> _Exercise prompt_
In the records below, begin at the line that has "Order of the" and stop after the line that has "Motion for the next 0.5"; quote those lines verbatim and nothing more.

(Records excerpted from a collection)

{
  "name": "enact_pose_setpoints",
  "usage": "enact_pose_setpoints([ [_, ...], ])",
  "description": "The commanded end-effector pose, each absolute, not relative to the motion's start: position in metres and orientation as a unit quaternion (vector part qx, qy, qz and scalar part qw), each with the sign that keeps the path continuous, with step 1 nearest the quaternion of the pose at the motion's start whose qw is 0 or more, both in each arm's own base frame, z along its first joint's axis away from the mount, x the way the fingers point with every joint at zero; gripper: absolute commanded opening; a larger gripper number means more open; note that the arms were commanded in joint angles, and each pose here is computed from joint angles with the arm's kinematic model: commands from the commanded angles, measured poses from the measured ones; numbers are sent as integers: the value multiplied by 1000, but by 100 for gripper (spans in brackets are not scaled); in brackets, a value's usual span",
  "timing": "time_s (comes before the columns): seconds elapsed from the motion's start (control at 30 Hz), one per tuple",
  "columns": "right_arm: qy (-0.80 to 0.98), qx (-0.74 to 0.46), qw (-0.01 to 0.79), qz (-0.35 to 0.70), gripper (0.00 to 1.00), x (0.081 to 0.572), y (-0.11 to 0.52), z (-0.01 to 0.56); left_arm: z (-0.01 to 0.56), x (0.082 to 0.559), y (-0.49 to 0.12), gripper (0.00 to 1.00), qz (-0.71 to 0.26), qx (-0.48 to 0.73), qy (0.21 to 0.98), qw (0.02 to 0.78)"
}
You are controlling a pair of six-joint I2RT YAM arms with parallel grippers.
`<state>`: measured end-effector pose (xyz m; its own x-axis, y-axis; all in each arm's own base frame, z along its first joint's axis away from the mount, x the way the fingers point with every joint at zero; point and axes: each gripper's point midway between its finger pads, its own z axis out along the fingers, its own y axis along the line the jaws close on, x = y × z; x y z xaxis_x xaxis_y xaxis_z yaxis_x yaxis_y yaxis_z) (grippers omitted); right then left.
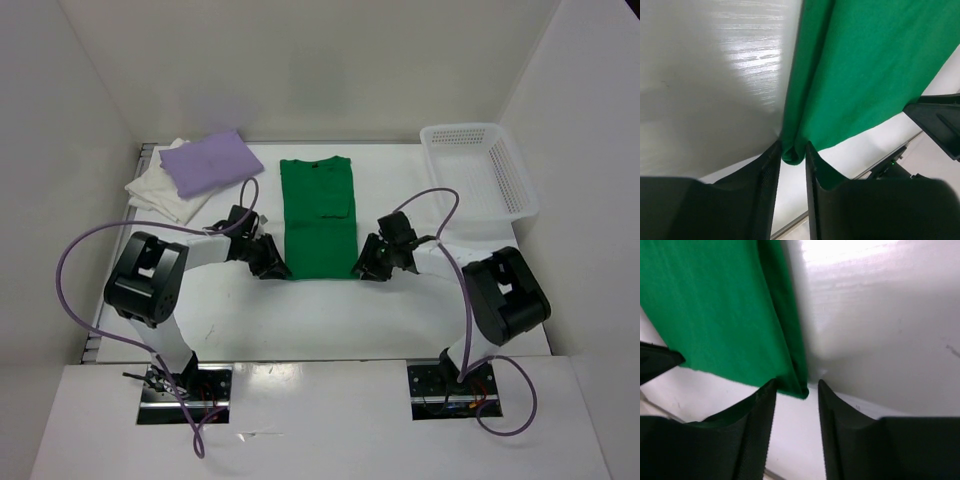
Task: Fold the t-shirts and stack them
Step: Grab one side of the 2/3 rectangular tshirt with both arms, then fold the long partially folded tshirt into a neat square
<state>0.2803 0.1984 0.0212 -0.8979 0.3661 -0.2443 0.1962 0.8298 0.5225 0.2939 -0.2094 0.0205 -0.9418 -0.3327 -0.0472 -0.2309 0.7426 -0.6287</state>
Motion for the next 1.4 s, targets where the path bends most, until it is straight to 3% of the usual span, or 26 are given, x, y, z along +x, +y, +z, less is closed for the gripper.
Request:
enact_pose_setpoints([
  [0.0,935,154,199,252,42,302,200,21,9,292,-209,30,-320,-144,933,74],
  [0.13,935,154,198,251,14,304,201,20,9,292,-209,13,-320,-144,933,74],
  [0.23,935,154,198,251,5,299,198,26,12,288,-205,5,-308,-150,937,70],
  [0.43,938,163,169,254,1,247,191,38,20,243,-199,0,-296,-138,944,46],
  [0.6,939,159,112,283,0,170,206,57,44,189,-181,0,-286,-126,949,32],
  [0.7,925,170,102,323,0,143,206,88,80,171,-172,0,-289,-118,949,50],
  [0.8,910,164,147,352,0,152,204,135,125,175,-172,0,-308,-114,940,95],
  [0.93,895,132,212,369,0,213,202,185,180,240,-197,0,-367,-105,912,152],
  [0.97,901,132,204,361,0,229,202,176,203,270,-201,0,-377,-98,899,199],
  [1.13,886,139,288,337,0,344,177,185,166,368,-199,0,-339,-115,908,217],
  [1.27,905,151,277,286,0,417,174,140,107,426,-191,0,-302,-147,922,193],
  [1.37,909,153,272,275,0,441,169,118,98,454,-190,0,-299,-153,920,203],
])
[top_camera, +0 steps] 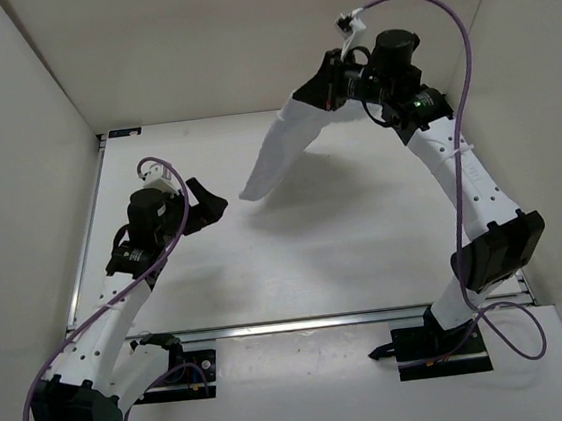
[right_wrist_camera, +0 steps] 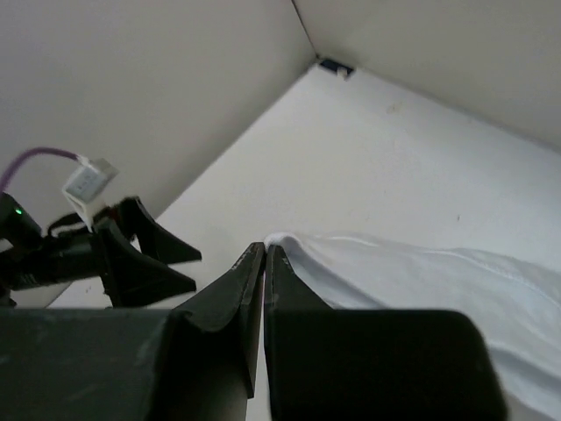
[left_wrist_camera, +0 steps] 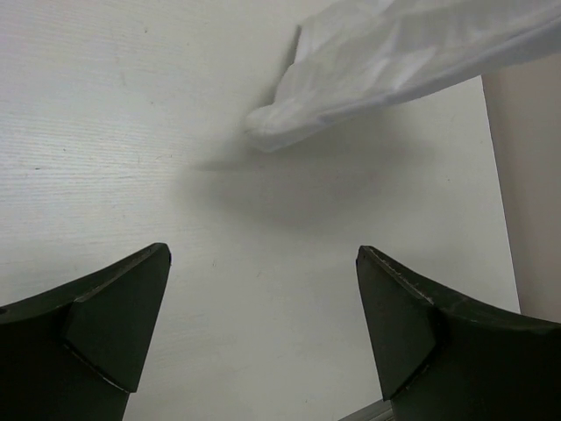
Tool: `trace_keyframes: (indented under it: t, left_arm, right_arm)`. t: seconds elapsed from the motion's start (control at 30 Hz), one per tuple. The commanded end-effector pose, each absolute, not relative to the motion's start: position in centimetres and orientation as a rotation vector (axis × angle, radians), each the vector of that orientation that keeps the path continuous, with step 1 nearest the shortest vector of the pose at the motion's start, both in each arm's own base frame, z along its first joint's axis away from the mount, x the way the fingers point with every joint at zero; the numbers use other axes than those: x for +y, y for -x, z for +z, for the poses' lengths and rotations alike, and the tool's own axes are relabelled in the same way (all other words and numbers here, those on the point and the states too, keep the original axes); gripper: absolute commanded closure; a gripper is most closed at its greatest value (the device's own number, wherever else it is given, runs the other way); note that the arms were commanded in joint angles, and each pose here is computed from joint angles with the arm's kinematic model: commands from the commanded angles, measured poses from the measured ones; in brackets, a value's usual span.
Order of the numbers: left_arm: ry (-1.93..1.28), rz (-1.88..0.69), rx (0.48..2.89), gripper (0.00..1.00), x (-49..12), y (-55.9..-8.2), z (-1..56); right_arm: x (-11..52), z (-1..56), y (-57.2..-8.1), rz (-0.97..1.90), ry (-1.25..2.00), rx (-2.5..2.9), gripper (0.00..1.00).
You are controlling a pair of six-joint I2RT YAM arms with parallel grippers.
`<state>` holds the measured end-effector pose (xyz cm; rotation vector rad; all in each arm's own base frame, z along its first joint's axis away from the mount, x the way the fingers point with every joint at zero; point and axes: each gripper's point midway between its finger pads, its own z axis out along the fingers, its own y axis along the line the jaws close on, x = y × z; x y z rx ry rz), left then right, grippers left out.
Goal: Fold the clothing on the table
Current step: Flatten the skirt out
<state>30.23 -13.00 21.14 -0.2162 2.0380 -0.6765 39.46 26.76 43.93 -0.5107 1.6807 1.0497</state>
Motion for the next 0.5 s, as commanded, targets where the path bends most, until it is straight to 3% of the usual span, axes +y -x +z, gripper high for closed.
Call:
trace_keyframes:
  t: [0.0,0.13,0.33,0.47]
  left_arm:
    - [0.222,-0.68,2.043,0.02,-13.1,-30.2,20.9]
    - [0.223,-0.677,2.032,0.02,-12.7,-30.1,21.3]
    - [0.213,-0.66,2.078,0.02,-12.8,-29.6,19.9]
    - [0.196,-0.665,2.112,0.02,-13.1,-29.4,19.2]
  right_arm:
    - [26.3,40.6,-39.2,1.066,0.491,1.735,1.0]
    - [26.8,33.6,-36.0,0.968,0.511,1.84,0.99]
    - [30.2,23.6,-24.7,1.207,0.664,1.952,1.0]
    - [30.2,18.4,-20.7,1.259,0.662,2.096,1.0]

> _Output of the exercise_
Order of the numbers: left_arm: ry (-1.93..1.28), rz (-1.88..0.69), rx (0.48..2.89), gripper (0.00..1.00), x (-49..12), y (-55.9..-8.2), z (-1..56); right_arm: x (-11..52), z (-1..56), y (-57.2..-8.1), rz (-0.97..1.90), ry (-1.25..2.00), rx (-2.5..2.9), gripper (0.00..1.00).
You are controlling a pair of six-joint I2RT YAM arms with parallel grippers.
`<state>` holds the measured end-effector pose (xyz cm; rotation vector rad; all in each arm's own base frame, z along its first joint's axis away from the mount, x the way the fingers point with every joint at zero; point and axes: each gripper's point midway between its finger pads, its own z axis out along the fingers, its own y axis along the line the jaws close on, x = y × z; x y z rx ry rz), left then right, grippers left out.
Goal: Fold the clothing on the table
Current step: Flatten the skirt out
<state>30.23 -13.00 21.14 -0.2162 2.0380 -0.6765 39.46 26.76 43.93 -0.5107 1.6807 1.0497</state>
Motion for the next 0.5 s, as commanded, targets where the path bends most, until it is straight to 3% of the usual span, axes +y -x +z, gripper high for closed.

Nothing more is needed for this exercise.